As of September 2018, it is reported that 77% of Indonesians have been registered as participants of Health BPJS. Nonetheless, due to the limitation of coverage provided by the Health BPJS, a good portion of the participants either elect to pay for drugs and devices entirely out-of-pocket or pay for the excess not covered by the Health BPJS.

14. Who dispenses drugs and devices to patients and how are those dispensers compensated?

Drugs

Drugs dispensing and services based on prescription must be carried out by licensed pharmacists.

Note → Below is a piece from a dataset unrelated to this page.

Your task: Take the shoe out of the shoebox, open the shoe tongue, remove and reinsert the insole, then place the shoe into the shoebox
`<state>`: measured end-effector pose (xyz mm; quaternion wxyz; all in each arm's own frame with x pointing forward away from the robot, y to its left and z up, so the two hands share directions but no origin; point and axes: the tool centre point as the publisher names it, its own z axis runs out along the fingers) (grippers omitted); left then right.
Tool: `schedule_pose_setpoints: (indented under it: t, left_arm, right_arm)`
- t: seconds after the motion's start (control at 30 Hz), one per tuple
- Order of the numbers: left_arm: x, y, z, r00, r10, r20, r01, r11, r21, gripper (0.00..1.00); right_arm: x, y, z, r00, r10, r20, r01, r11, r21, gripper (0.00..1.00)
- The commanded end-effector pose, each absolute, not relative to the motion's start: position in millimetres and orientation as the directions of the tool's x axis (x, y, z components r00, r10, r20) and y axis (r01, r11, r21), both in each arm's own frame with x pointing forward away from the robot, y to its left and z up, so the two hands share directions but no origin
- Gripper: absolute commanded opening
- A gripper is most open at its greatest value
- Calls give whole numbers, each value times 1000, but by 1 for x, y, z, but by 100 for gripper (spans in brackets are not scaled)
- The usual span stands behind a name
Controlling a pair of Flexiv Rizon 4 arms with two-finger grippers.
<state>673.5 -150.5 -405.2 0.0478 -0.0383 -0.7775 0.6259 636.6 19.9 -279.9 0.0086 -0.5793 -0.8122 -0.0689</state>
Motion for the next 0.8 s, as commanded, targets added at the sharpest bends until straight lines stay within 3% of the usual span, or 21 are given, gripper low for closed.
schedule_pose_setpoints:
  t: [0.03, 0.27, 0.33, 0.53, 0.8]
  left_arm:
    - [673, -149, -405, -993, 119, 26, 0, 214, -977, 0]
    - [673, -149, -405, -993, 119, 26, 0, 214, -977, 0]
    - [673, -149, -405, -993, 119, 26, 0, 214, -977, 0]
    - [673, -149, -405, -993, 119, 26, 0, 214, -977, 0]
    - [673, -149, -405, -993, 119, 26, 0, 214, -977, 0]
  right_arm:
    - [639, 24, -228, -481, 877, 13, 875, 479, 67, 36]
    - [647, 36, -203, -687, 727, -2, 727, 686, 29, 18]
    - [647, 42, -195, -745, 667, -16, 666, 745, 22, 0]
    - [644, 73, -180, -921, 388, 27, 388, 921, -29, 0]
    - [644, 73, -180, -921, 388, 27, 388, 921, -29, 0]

In remote areas where no pharmacist is available, the MOH may assign licensed pharmacy technical personnel to primary health services facilities to compound and dispense drugs to patients. Furthermore, in more remote areas where no pharmacy is available, licensed doctors or dentists may compound and dispense drugs to patients.

Drugs dispensers (i.e., pharmacists) are compensated either by way of salary or on their own account. Pharmacists are allowed to establish pharmacies using their own and/or their investors’ capital (individual/company).

Medical Devices

There is no general regulation on medical device dispensing.

15. What are the professional and legal responsibilities of those who dispense drugs and devices? What role do they play in providing patient care, information, and safety?

Main responsibilities of pharmacists in dispensing drugs consist of 3 stages, namely, preparation, delivery and providing information on the drugs. In general, the main duties of the pharmacists include:

1. Dispensing drugs in accordance with the prescription, including compounding if necessary;
2. Ensure correct labelling and packaging of the drugs;
3. Ensure that the drugs are given to the correct patients or their families;
4. Providing information to the patients on the use and dosage of the drugs, as well as its side effects and list of consumables that must be avoided during consuming the drugs;
5. Maintaining records of dispensed drugs; and
6. Educating patients who require OTC drugs for mild disease.